La volonté d’être la victime est basée sur le besoin de ne rien avoir à se reprocher, ainsi, pour la personne concernée, il est essentiel de se sentir dédouanée de toute forme de culpabilité dans une situation, elle occulte complètement ce qu’elle a pu faire, ou ne pas faire pour que l’autre en arrive à mal agir, elle pense qu’une trahison peut être gratuite parce que l’autre est une forme de démon qui a le mal en lui et qu’il fait ce qu’il fait pour faire du mal uniquement.
Mais une trahison est une trahison que si on se sent trahit, enfin c’est ce à quoi je crois, alors si telle ou telle personne tente quoi que ce soit à mon égard, je ne me sent jamais trahis, c’est aussi ça le pouvoir de la confiance. Si je ne me sent pas trahis, il n’y a donc pas trahison, donc pas de drame.
Je ne me sent jamais trahis car j’ai su amoindrir mon ego pour ne pas entrer dans le mode auto-protect, je ne tourne jamais le regard vers moi en me questionnant sur le mal que l’autre a voulu me faire en me trahissant, le pourquoi sans réponse est la porte ouverte vers la plus absolue des souffrances, avec la confiance, je sais désormais qu’une trahison est une forme de message qui m’est donné de prendre si je veux que s’en soit un. Je me tourne donc vers la personne qui a tenté de me trahir et je cherche ce qu’elle a voulu me communiquer, si je reste dans la positivité, je ne vais pas voir de choses néfastes, c’est tout ce qui m’importe de toute façon.
J’ai remarqué qu’une trahison, ou même un rejet quand ils ne sont pas cohérents sont une volonté de me communiquer quelque chose, de manière maladroite, mais surtout venant de quelqu’un qui sait pertinemment que je ne réagirais pas, ce qui est le cas. J’ai souvent eu affaire à des attitudes incohérentes et j’ai appris à les recevoir.
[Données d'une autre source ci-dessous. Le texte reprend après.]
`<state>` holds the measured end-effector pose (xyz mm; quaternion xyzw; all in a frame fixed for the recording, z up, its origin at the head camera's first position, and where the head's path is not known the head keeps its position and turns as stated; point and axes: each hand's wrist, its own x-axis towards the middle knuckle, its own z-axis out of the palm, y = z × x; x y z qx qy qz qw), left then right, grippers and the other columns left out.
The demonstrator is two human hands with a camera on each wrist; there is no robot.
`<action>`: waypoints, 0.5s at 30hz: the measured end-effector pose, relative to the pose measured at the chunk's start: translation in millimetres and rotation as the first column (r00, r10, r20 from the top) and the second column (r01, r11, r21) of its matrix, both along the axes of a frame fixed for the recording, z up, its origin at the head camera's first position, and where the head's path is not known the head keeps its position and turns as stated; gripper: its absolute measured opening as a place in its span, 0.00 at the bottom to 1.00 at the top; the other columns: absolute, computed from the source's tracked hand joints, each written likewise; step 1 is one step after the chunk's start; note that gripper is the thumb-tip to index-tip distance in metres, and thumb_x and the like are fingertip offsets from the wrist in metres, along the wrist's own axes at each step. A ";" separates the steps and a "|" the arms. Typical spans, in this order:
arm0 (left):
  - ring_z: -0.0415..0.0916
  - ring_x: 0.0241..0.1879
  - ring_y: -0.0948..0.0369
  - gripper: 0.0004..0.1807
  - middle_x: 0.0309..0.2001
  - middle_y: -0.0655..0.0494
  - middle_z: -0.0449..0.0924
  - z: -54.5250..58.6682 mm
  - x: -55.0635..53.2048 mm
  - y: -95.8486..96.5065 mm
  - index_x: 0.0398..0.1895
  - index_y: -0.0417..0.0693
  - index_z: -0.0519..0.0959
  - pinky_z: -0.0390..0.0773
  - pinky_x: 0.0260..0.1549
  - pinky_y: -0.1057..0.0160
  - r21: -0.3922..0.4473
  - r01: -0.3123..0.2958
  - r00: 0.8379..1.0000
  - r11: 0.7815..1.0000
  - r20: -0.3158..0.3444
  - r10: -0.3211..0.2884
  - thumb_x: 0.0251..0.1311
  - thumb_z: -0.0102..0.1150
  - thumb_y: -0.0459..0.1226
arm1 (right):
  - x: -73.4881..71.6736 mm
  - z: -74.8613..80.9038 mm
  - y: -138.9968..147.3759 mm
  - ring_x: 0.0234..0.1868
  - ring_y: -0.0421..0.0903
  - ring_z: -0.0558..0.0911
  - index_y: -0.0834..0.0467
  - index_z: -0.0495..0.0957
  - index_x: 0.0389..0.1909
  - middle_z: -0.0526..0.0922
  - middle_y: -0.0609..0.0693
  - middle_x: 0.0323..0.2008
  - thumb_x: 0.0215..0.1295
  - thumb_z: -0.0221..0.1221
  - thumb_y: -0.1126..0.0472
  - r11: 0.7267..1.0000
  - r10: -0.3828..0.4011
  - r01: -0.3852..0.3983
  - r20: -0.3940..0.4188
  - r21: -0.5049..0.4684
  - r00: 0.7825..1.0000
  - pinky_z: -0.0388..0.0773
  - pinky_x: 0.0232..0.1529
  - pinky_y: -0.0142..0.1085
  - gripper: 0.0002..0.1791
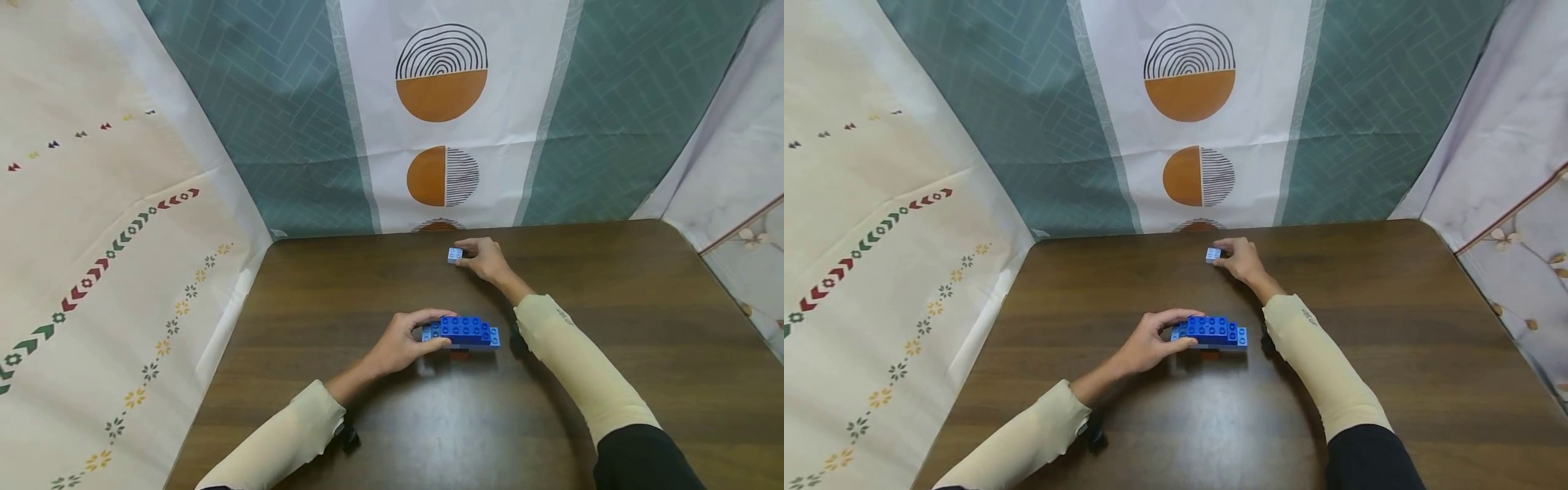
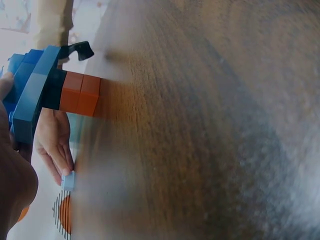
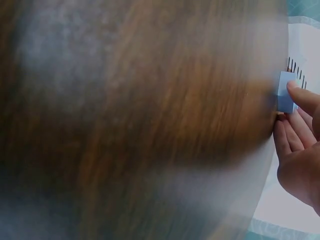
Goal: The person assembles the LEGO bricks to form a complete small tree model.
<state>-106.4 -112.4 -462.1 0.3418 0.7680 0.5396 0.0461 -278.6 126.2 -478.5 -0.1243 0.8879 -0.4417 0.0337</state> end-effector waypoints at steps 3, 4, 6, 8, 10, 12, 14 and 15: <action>0.84 0.54 0.61 0.22 0.63 0.57 0.84 -0.7 0.6 -0.6 0.67 0.53 0.82 0.84 0.55 0.59 0.002 -0.004 1.000 1.000 0.002 0.004 0.71 0.70 0.37 | 0.9 -1.0 -1.4 0.63 0.63 0.83 0.67 0.82 0.63 0.83 0.65 0.62 0.68 0.71 0.67 1.000 -0.010 0.010 -0.017 0.010 1.000 0.78 0.65 0.54 0.23; 0.84 0.54 0.61 0.22 0.63 0.57 0.84 -0.9 0.8 -0.8 0.67 0.54 0.82 0.83 0.55 0.59 -0.001 -0.005 1.000 1.000 0.004 0.005 0.71 0.70 0.37 | 1.1 -1.4 -1.6 0.62 0.63 0.83 0.67 0.83 0.62 0.84 0.65 0.61 0.68 0.71 0.67 1.000 -0.012 0.013 -0.024 0.014 1.000 0.78 0.65 0.54 0.23; 0.84 0.54 0.61 0.22 0.64 0.58 0.83 -1.3 1.1 -0.9 0.67 0.54 0.82 0.83 0.55 0.59 -0.001 -0.007 1.000 1.000 0.008 0.007 0.71 0.70 0.37 | 1.3 -1.8 -1.4 0.62 0.63 0.84 0.67 0.84 0.62 0.84 0.65 0.60 0.68 0.71 0.67 1.000 -0.017 0.018 -0.035 0.021 0.999 0.78 0.65 0.54 0.22; 0.84 0.54 0.61 0.23 0.64 0.58 0.83 -1.2 1.5 -1.0 0.67 0.54 0.82 0.83 0.55 0.59 -0.003 -0.008 1.000 1.000 0.012 0.008 0.71 0.70 0.38 | 1.5 -1.7 -0.7 0.61 0.63 0.84 0.66 0.84 0.61 0.84 0.65 0.60 0.69 0.71 0.67 1.000 -0.015 0.017 -0.040 0.026 0.999 0.78 0.65 0.54 0.21; 0.84 0.54 0.61 0.23 0.64 0.58 0.83 -1.4 1.4 -1.0 0.67 0.55 0.82 0.83 0.56 0.59 -0.005 -0.010 1.000 1.000 0.011 0.011 0.71 0.70 0.38 | 1.5 -0.6 0.3 0.61 0.63 0.84 0.67 0.84 0.61 0.84 0.65 0.60 0.69 0.71 0.66 1.000 -0.011 0.012 -0.040 0.019 0.999 0.78 0.65 0.55 0.21; 0.84 0.54 0.61 0.23 0.64 0.58 0.83 -1.3 1.2 -1.1 0.68 0.55 0.82 0.83 0.56 0.59 -0.005 -0.011 1.000 1.000 0.009 0.011 0.71 0.70 0.38 | 3.1 3.0 1.1 0.61 0.63 0.84 0.67 0.84 0.61 0.84 0.65 0.60 0.70 0.70 0.66 1.000 -0.003 0.004 -0.037 0.010 0.999 0.78 0.64 0.55 0.21; 0.84 0.54 0.61 0.23 0.64 0.58 0.83 -1.3 0.7 -1.4 0.68 0.54 0.82 0.83 0.56 0.59 -0.003 -0.010 1.000 1.000 0.004 0.010 0.71 0.70 0.38 | 5.7 8.2 1.7 0.61 0.64 0.84 0.66 0.84 0.61 0.84 0.65 0.60 0.70 0.70 0.66 1.000 0.009 -0.009 -0.036 0.001 0.999 0.79 0.63 0.56 0.21; 0.84 0.54 0.61 0.23 0.64 0.58 0.83 -1.3 0.5 -1.6 0.68 0.54 0.82 0.83 0.56 0.59 0.000 -0.012 1.000 1.000 0.002 0.012 0.72 0.70 0.38 | 7.4 11.5 1.8 0.61 0.64 0.84 0.66 0.84 0.61 0.84 0.65 0.60 0.70 0.70 0.66 1.000 0.018 -0.018 -0.037 -0.006 0.999 0.79 0.62 0.56 0.21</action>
À force de ne pas se sentir trahit, on monte encore en confiance et plus rien ne nous atteint, plus personne ne nous attaque parce qu’il n’y aura pas l’effet escompté, la vie devient beaucoup plus cool et personne ne nous en veut jamais. Les autres me regardent et m’étudient car je suis une forme de curiosité, l’absence de réaction sur des attitudes qui auraient pu créer de graves conflits donne matière à se poser des questions à celui ou à celle qui s’est tenté à trahir, il ou elle va se poser des questions, il ou elle va évoluer si il ou elle se laisse aller à la confiance.